Data Type and Dimensionality Properties specify the variable type of the object data (such as integer or float) as well as its dimensions, which can include fixed sizes or support for unlimited dimensions.
Metadata and Tags Objects can carry associated metadata such as user IDs, application names, time steps, data location paths, and user-defined tags to facilitate identification and management.
Consistency and Partitioning Properties include options to define consistency semantics and data transfer partitioning strategies, helping optimize performance and correctness in concurrent access scenarios.
Buffers and Caching Objects can be linked with data buffers, and explicit control over cache flushing is supported to ensure data integrity and synchronization.
Lifecycle and Management Object properties support lifecycle operations such as opening, closing, iterating over multiple objects within a container, and deleting objects when no longer needed.
Query and Modification Functions allow querying and modifying object properties and dimensions dynamically, supporting evolving data and usage patterns.

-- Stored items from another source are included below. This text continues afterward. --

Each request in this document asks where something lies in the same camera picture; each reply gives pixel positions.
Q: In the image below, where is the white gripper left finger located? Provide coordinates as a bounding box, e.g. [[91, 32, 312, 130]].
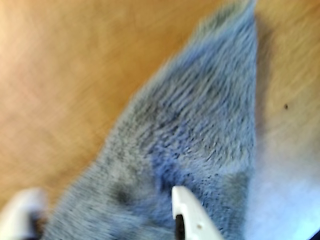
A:
[[0, 187, 49, 240]]

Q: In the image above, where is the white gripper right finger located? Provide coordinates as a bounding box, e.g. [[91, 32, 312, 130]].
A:
[[170, 185, 224, 240]]

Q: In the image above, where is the grey terry cloth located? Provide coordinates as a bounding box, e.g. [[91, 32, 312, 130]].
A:
[[41, 0, 259, 240]]

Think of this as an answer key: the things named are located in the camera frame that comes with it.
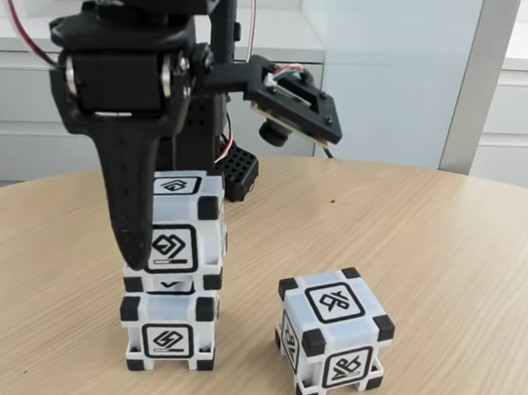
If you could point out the white cube house symbol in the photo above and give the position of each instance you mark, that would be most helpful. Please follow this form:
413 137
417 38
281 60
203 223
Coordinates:
175 242

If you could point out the white cube crossed symbol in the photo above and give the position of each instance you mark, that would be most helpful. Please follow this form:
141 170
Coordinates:
336 334

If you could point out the white low cabinet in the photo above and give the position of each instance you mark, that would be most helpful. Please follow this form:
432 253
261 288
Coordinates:
7 113

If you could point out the white cube lightning symbol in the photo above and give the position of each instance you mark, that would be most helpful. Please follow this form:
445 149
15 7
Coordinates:
170 339

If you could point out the white drawer unit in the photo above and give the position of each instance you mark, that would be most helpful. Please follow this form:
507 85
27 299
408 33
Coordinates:
524 110

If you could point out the black gripper camera module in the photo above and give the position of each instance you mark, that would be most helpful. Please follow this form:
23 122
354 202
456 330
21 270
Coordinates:
302 106

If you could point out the white slanted post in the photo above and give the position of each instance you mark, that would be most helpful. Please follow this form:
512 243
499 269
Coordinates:
482 72

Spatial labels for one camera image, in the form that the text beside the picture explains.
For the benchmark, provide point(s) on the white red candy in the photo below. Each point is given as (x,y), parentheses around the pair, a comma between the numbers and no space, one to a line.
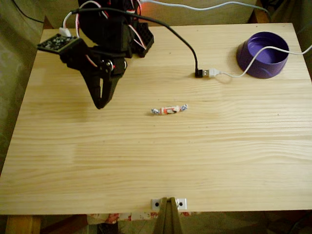
(169,110)

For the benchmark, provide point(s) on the purple plastic bowl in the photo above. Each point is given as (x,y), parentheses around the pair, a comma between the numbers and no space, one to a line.
(253,70)

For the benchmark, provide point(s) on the red floral cloth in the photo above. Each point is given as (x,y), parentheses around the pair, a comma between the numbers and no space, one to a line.
(109,217)

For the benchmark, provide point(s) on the light wooden table leg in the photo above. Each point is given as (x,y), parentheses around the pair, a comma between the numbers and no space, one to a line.
(23,225)

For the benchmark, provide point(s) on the green camera circuit board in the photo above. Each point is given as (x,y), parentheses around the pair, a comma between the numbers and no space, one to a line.
(54,42)

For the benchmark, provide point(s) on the silver metal bracket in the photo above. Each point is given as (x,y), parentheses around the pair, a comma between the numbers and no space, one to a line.
(181,203)

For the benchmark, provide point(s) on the olive camera stand pole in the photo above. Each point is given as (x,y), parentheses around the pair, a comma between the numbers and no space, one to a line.
(168,219)

2.4. Data Access Lifecycle¶

The data access lifecycle in PDC describes the sequence of steps through which data objects are defined, connected to storage regions, transferred, and finalized. This process enables structured, efficient, and flexible management of data in both individual and distributed environments.

Object Creation¶

The lifecycle begins with the creation of an object within a selected container. At this stage, object attributes such as data type, size, dimensionality, and associated metadata are defined. The container serves as the logical namespace for the object, organizing related objects and their properties. Once configured, the object becomes accessible for subsequent I/O and metadata operations.

Region Definition and Association¶

Before data can be transferred, one or more local and target regions are defined to specify which portions of the memory space and subsets of an object are involved in an operation. These regions provide a mapping between in-memory data and the logical layout of objects, enabling fine-grained control over data placement. Multiple regions may be transferred at once to support batch operations.

Consistency Options¶

Data can be exchanged between memory and storage using different consistency models, such as synchronous (POSIX) or asynchronous (eventual) I/O. Applications can choose or even dynamically adjust the consistency mode depending on their specific requirements-favoring strict consistency when immediate visibility of updates is critical, or opting for eventual consistency to improve performance and overlap computation with data movement in parallel or distributed workflows.

POSIX Consistency Synchronous reads and writes are enforced. All operations are immediately visible to all processes, ensuring strict consistency.
Eventual Consistency Updates are performed asynchronously. Reads may return stale data until updates propagate, allowing computation and communication to overlap and improving performance in parallel workflows.

Finalization¶

After all data transfers and operations have completed, the associated resources are released in an orderly manner. Containers and objects are closed, data buffers are flushed to ensure consistency, and any temporary or transient entities are cleaned up. Finalization marks the end of the object’s lifecycle within the current execution context, ensuring all resources are safely deallocated.